Thousands of Sites Infected with Malware Due to a WordPress Plugin Flaw

Thousands of WordPress websites have become infected with malware, exploiting a known vulnerability in an older version of the widely-used Popup Builder plugin. This alarming situation highlights the importance of website administrators to stay vigilant and promptly update their digital defenses.

The Breach Explained

Cybersecurity experts have identified a vulnerability in the Popup Builder plugin versions 4.2.3 and below. Officially cataloged as CVE-2023-6000, the flaw primarily involves a cross-site scripting (XSS) flaw that was first brought to light in November 2023. 

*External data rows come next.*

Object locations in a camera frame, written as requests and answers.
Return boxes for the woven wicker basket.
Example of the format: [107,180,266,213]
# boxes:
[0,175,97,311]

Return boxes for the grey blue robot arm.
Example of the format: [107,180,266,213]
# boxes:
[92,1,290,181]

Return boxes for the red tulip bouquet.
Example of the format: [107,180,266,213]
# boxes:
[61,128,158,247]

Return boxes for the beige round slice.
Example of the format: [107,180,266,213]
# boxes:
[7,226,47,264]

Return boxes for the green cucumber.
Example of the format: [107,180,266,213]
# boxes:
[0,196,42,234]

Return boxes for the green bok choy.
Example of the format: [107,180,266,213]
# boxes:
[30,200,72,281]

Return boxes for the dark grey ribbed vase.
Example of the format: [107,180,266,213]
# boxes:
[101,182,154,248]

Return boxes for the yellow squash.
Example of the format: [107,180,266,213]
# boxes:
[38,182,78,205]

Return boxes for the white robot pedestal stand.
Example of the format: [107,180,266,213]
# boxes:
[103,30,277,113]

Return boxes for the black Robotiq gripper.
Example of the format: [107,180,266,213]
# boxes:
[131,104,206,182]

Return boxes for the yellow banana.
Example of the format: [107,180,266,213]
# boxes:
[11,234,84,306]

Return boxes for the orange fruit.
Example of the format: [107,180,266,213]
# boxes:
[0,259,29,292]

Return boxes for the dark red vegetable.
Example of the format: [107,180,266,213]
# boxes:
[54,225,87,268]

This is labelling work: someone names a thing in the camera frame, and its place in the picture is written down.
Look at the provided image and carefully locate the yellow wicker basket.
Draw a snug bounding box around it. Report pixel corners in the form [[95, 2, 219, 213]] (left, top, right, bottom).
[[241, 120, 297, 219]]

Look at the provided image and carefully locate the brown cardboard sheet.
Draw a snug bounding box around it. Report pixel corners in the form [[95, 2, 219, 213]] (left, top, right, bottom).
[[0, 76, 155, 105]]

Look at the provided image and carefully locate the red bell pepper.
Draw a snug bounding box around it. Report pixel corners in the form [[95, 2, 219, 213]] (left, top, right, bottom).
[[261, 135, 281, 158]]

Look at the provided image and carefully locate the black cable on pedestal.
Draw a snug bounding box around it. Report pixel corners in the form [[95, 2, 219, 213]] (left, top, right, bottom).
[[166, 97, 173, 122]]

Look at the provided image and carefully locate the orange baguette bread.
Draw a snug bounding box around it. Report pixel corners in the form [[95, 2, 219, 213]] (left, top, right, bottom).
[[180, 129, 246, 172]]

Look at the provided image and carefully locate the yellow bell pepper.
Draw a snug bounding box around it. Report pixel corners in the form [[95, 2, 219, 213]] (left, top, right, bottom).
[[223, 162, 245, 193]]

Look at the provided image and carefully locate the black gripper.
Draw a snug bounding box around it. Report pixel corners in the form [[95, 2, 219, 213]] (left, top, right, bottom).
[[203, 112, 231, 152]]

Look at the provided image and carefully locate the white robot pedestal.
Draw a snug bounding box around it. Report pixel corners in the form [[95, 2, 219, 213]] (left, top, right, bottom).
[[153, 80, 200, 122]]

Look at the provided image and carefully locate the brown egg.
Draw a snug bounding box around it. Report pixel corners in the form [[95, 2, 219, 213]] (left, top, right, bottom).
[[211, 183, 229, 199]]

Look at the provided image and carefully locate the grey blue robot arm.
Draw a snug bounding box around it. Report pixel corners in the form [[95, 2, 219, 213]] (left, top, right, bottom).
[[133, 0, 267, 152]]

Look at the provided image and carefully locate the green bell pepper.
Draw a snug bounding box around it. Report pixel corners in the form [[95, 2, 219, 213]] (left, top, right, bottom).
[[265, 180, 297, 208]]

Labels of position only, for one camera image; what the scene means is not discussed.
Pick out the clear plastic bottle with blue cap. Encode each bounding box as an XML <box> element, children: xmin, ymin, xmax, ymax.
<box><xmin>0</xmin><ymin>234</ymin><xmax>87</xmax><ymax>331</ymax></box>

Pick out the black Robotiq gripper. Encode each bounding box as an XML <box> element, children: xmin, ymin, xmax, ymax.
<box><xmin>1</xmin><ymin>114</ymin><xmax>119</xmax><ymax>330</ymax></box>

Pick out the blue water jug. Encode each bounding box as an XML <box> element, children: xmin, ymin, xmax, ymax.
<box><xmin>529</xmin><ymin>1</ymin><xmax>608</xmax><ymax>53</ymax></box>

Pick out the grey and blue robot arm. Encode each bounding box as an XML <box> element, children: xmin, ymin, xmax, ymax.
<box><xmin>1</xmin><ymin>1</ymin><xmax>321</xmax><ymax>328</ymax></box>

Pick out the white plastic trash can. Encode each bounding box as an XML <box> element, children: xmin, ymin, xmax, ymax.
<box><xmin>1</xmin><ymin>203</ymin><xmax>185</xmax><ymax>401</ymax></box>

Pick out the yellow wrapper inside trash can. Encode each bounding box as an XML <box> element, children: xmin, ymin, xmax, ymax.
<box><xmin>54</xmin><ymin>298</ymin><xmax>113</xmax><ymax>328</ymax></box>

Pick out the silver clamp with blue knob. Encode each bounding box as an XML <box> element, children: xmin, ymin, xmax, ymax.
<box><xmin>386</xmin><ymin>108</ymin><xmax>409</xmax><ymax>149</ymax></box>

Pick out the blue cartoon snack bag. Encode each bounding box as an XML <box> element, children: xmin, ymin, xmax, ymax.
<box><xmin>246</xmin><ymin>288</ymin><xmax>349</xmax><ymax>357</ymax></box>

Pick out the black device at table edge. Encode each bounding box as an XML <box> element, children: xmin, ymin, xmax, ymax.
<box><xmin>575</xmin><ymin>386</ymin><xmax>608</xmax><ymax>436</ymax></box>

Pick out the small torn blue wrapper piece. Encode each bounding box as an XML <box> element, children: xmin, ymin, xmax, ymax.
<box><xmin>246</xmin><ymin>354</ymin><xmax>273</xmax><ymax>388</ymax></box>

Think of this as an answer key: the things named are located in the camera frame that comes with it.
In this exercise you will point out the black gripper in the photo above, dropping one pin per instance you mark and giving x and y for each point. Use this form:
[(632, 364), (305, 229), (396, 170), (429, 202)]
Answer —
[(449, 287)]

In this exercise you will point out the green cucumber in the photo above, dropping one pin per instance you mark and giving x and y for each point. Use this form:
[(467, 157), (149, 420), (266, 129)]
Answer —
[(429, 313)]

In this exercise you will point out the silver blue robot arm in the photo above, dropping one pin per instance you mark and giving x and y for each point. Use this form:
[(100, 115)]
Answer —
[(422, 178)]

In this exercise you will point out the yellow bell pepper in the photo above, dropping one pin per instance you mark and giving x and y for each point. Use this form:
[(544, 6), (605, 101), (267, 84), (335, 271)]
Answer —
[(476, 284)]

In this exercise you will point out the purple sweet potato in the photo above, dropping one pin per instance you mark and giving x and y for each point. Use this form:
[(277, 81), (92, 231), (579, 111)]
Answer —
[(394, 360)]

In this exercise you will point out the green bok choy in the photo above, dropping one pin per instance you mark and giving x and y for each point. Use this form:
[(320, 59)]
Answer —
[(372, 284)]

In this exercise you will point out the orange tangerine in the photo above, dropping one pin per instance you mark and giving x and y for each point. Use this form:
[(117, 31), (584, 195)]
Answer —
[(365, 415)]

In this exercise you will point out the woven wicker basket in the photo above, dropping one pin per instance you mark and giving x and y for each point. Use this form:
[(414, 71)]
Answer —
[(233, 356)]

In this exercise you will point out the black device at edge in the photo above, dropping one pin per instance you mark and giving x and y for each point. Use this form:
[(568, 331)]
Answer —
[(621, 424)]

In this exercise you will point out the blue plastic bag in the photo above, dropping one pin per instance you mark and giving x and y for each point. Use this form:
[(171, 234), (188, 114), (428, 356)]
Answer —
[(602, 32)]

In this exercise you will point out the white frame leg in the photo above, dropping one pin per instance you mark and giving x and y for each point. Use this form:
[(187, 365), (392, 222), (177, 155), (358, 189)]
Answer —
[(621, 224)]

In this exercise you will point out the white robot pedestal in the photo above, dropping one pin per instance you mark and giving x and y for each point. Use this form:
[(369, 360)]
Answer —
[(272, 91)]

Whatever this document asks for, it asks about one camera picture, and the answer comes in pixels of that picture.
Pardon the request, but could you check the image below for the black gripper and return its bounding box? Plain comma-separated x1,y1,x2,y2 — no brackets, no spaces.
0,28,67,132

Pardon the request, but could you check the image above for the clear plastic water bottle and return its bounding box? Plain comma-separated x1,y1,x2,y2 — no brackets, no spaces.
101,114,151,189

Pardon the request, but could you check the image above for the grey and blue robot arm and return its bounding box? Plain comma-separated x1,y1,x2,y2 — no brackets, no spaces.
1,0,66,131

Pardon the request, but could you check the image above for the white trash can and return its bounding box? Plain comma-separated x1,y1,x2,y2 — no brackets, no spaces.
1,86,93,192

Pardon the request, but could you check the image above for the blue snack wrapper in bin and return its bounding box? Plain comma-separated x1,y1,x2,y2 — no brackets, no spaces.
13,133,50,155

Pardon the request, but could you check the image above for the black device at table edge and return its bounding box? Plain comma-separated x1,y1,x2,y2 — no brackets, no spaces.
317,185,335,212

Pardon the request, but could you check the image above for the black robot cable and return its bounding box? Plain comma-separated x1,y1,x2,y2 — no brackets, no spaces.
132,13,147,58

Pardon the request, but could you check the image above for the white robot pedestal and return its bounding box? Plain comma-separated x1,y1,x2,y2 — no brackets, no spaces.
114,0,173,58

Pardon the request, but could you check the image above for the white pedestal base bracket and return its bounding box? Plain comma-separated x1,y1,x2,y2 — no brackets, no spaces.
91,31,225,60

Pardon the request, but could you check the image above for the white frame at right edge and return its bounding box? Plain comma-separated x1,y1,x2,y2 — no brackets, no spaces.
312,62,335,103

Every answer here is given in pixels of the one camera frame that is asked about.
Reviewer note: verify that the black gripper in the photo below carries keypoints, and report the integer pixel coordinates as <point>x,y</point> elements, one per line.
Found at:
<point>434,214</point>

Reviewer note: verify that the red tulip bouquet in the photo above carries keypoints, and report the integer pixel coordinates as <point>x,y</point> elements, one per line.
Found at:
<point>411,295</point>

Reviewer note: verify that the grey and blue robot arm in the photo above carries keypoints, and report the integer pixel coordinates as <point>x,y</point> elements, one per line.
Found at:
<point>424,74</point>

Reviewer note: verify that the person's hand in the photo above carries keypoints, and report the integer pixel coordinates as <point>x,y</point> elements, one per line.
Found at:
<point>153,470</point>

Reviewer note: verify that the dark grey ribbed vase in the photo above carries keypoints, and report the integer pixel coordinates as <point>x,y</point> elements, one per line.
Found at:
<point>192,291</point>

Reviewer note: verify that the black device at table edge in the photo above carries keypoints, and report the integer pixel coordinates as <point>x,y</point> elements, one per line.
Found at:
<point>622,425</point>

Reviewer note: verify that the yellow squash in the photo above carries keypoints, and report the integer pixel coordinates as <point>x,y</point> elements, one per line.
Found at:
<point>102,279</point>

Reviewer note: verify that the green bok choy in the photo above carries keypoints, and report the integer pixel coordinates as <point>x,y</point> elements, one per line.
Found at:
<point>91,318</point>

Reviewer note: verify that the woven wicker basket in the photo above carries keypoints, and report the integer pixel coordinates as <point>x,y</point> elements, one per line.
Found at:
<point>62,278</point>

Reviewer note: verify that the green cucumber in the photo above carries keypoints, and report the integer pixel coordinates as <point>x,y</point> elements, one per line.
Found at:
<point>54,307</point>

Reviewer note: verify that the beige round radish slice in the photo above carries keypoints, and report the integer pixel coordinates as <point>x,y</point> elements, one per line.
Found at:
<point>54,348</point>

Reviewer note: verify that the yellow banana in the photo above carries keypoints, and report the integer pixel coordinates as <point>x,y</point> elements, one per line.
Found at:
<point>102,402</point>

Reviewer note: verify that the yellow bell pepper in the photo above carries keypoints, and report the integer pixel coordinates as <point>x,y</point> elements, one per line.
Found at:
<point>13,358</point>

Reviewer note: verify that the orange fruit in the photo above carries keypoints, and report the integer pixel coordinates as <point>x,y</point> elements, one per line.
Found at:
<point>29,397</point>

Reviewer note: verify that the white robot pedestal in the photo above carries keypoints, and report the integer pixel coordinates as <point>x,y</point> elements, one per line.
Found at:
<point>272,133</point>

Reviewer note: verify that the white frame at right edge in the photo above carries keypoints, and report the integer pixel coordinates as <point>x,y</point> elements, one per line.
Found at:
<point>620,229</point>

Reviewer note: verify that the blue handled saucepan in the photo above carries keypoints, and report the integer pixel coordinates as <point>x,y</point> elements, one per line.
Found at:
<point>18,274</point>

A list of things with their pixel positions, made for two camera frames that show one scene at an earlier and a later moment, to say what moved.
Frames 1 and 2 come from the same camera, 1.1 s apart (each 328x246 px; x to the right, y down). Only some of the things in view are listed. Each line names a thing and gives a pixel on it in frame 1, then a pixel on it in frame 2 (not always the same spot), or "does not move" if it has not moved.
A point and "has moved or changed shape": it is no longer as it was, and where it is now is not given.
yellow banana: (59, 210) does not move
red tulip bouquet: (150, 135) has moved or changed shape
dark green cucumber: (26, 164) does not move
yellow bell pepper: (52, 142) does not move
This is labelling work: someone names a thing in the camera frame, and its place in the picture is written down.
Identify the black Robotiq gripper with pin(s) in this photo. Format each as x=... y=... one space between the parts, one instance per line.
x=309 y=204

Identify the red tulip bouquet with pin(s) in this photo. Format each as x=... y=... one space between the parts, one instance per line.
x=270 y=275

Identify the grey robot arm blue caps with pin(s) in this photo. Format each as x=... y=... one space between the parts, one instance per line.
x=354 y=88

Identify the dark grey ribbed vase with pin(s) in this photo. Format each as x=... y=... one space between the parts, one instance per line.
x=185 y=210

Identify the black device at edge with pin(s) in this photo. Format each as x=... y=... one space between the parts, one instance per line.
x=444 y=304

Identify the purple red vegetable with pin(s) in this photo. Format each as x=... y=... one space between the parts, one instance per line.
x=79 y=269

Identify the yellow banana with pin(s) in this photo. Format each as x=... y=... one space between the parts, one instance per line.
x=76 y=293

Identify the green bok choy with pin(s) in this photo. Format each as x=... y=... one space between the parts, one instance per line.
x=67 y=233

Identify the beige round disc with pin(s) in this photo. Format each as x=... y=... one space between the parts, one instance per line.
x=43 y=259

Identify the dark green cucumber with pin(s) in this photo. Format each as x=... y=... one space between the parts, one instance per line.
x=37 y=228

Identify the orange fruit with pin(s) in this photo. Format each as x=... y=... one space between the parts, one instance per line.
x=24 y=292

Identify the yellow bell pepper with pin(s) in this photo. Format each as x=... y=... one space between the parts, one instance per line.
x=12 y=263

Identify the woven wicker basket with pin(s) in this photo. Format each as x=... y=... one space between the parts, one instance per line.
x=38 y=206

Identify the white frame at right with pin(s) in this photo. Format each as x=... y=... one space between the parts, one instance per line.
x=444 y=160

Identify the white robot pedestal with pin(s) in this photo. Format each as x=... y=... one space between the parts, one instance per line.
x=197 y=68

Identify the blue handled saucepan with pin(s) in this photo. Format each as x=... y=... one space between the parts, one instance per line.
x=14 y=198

Despite the initial disclosure, a considerable segment of website administrators failed to implement necessary updates, leaving their sites exposed to potential threats. A Balada Injector campaign, detected at the start of the year, has already manipulated this vulnerability, compromising over 6,700 websites. 

The recent surge in attacks, however, has targeted a similar loophole, infecting an additional 3,329 WordPress sites, as per recent findings by Sucuri and corroborated by PublicWWW data.

Understanding the Attack

So, how does the attack work? It involves the injection of malicious code within the Custom JavaScript or Custom CSS sections, which is accessible through the WordPress admin interface. This code then embeds itself within the ‘wp_postmeta’ database table, lying in wait to execute its harmful payload.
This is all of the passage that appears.